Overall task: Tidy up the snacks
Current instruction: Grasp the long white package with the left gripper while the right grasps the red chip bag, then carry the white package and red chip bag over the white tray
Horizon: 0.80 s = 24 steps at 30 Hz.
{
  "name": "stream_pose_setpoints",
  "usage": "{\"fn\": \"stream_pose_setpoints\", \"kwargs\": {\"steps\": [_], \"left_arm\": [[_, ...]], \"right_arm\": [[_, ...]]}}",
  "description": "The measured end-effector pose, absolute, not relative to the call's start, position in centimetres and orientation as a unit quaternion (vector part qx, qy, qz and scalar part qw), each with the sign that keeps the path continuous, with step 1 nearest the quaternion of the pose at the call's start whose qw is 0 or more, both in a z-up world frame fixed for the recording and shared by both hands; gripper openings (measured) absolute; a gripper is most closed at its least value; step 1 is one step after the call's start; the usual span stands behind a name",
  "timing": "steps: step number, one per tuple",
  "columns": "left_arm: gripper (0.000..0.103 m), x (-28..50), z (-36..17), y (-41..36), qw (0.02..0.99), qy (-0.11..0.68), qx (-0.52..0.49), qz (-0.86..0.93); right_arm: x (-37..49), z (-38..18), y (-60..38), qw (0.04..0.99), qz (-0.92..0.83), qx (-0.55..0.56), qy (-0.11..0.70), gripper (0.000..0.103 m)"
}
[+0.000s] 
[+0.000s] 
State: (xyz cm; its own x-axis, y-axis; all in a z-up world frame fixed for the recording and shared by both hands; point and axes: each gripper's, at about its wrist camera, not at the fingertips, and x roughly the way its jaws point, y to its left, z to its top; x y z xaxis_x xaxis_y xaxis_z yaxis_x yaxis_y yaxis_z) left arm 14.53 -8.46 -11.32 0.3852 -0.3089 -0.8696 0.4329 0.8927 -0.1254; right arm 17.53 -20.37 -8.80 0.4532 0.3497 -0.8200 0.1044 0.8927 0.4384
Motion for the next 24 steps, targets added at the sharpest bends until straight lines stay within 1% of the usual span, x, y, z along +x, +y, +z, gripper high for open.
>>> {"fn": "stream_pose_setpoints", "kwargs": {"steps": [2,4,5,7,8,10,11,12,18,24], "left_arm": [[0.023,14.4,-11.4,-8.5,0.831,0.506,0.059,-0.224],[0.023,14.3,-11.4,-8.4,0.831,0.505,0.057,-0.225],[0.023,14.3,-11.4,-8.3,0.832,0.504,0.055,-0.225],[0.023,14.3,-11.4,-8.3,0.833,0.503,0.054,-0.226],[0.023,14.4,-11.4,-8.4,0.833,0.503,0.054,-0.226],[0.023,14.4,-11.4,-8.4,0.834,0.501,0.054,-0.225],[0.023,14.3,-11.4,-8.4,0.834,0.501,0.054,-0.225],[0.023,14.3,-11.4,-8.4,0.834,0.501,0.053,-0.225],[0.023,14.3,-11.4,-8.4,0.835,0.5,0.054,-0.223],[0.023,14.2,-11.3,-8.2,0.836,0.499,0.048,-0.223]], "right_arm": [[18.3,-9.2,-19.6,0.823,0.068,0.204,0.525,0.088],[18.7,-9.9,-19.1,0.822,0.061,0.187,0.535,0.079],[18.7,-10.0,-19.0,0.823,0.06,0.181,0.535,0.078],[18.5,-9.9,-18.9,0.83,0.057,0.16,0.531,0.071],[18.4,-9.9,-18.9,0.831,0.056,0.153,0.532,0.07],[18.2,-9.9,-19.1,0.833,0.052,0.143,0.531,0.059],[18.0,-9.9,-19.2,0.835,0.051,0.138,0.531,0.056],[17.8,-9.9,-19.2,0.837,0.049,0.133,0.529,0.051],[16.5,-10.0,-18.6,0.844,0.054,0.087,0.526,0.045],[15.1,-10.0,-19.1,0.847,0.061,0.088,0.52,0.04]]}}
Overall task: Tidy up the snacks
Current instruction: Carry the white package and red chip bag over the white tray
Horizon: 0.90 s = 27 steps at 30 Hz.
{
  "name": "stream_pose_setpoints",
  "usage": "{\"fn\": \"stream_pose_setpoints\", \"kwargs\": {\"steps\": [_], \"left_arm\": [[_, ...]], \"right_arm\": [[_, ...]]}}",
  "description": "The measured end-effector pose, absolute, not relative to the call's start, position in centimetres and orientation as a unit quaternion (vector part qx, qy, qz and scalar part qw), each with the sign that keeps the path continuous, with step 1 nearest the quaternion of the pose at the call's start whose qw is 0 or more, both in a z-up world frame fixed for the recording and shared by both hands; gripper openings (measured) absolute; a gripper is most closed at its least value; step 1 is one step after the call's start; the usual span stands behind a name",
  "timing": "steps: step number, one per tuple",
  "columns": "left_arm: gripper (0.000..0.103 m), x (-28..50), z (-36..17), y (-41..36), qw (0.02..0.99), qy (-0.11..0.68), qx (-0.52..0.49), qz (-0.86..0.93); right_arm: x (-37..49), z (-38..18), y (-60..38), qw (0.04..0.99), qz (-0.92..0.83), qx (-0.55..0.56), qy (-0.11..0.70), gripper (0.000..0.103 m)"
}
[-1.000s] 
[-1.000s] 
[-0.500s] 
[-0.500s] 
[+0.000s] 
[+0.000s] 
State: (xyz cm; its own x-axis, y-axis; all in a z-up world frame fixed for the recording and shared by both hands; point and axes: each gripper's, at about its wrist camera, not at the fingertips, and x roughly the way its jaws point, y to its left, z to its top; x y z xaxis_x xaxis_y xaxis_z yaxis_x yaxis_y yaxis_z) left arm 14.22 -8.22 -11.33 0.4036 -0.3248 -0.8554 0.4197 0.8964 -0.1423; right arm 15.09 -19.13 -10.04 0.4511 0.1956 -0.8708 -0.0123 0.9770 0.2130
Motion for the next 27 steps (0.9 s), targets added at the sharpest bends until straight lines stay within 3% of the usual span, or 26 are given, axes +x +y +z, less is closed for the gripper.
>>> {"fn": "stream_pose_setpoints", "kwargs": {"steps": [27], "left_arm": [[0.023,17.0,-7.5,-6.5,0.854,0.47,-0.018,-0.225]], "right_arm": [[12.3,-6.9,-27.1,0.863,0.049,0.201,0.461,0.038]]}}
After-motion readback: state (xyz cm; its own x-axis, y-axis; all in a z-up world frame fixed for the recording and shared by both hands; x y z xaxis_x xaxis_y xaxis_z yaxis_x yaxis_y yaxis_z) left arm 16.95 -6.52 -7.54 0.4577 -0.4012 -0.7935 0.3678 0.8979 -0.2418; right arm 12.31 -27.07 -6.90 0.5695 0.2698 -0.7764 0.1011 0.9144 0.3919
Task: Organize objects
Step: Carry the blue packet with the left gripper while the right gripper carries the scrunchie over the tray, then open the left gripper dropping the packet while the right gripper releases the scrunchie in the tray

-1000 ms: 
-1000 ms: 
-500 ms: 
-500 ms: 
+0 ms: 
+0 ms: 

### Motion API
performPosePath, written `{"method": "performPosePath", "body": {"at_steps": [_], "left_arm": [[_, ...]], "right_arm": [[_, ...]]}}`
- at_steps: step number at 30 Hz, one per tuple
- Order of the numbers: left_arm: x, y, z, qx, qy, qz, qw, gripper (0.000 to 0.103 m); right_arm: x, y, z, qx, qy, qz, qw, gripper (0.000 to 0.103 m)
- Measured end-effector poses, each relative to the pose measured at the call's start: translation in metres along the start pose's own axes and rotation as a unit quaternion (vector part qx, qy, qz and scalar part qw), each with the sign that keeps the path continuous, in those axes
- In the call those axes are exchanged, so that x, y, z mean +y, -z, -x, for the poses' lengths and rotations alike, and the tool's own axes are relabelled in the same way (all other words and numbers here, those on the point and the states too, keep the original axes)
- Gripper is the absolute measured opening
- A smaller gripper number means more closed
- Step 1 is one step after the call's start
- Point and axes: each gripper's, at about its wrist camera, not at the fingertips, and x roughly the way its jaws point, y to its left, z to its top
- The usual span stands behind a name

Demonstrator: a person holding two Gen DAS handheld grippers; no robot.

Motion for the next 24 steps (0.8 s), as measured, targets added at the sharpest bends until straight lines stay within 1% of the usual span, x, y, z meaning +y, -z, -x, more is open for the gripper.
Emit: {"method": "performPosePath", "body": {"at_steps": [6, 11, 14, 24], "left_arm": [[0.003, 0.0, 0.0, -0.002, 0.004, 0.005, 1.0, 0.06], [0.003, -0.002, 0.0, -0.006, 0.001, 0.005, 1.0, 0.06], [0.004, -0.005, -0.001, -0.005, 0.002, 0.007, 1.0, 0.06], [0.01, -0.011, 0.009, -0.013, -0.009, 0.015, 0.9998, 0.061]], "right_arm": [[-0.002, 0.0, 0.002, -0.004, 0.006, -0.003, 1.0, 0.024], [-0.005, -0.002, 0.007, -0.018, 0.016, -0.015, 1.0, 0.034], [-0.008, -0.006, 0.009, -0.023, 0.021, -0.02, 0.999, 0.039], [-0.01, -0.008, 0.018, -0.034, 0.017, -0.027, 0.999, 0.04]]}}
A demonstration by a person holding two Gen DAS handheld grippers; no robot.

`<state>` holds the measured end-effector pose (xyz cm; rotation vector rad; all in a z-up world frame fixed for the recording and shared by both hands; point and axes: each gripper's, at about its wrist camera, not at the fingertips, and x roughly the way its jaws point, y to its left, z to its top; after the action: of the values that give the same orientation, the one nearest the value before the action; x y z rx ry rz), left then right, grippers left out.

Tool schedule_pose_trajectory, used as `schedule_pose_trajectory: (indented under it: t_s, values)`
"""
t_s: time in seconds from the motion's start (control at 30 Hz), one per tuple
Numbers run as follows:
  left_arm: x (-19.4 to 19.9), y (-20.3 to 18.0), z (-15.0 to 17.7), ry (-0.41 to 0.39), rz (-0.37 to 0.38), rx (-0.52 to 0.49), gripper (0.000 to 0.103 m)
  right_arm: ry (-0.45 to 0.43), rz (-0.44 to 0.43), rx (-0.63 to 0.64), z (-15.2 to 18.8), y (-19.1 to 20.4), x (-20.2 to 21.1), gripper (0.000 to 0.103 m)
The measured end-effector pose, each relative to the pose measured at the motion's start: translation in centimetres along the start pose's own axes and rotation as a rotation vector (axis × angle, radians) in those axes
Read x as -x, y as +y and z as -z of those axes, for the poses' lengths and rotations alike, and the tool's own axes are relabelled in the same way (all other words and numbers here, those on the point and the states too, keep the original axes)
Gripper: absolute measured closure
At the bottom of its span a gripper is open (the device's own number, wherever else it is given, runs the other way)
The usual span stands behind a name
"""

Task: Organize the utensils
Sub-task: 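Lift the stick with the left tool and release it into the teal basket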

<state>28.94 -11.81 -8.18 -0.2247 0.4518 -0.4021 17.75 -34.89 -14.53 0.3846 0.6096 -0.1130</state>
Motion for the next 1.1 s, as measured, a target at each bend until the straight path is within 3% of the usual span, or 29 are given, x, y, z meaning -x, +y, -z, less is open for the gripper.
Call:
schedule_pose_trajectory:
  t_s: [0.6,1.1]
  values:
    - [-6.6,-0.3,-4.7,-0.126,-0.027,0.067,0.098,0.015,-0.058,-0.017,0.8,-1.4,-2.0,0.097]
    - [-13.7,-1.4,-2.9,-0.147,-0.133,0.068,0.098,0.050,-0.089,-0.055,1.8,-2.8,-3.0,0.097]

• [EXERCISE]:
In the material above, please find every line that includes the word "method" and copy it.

• [EXERCISE OUTPUT]:
performPosePath, written `{"method": "performPosePath", "body": {"at_steps": [_], "left_arm": [[_, ...]], "right_arm": [[_, ...]]}}`
Emit: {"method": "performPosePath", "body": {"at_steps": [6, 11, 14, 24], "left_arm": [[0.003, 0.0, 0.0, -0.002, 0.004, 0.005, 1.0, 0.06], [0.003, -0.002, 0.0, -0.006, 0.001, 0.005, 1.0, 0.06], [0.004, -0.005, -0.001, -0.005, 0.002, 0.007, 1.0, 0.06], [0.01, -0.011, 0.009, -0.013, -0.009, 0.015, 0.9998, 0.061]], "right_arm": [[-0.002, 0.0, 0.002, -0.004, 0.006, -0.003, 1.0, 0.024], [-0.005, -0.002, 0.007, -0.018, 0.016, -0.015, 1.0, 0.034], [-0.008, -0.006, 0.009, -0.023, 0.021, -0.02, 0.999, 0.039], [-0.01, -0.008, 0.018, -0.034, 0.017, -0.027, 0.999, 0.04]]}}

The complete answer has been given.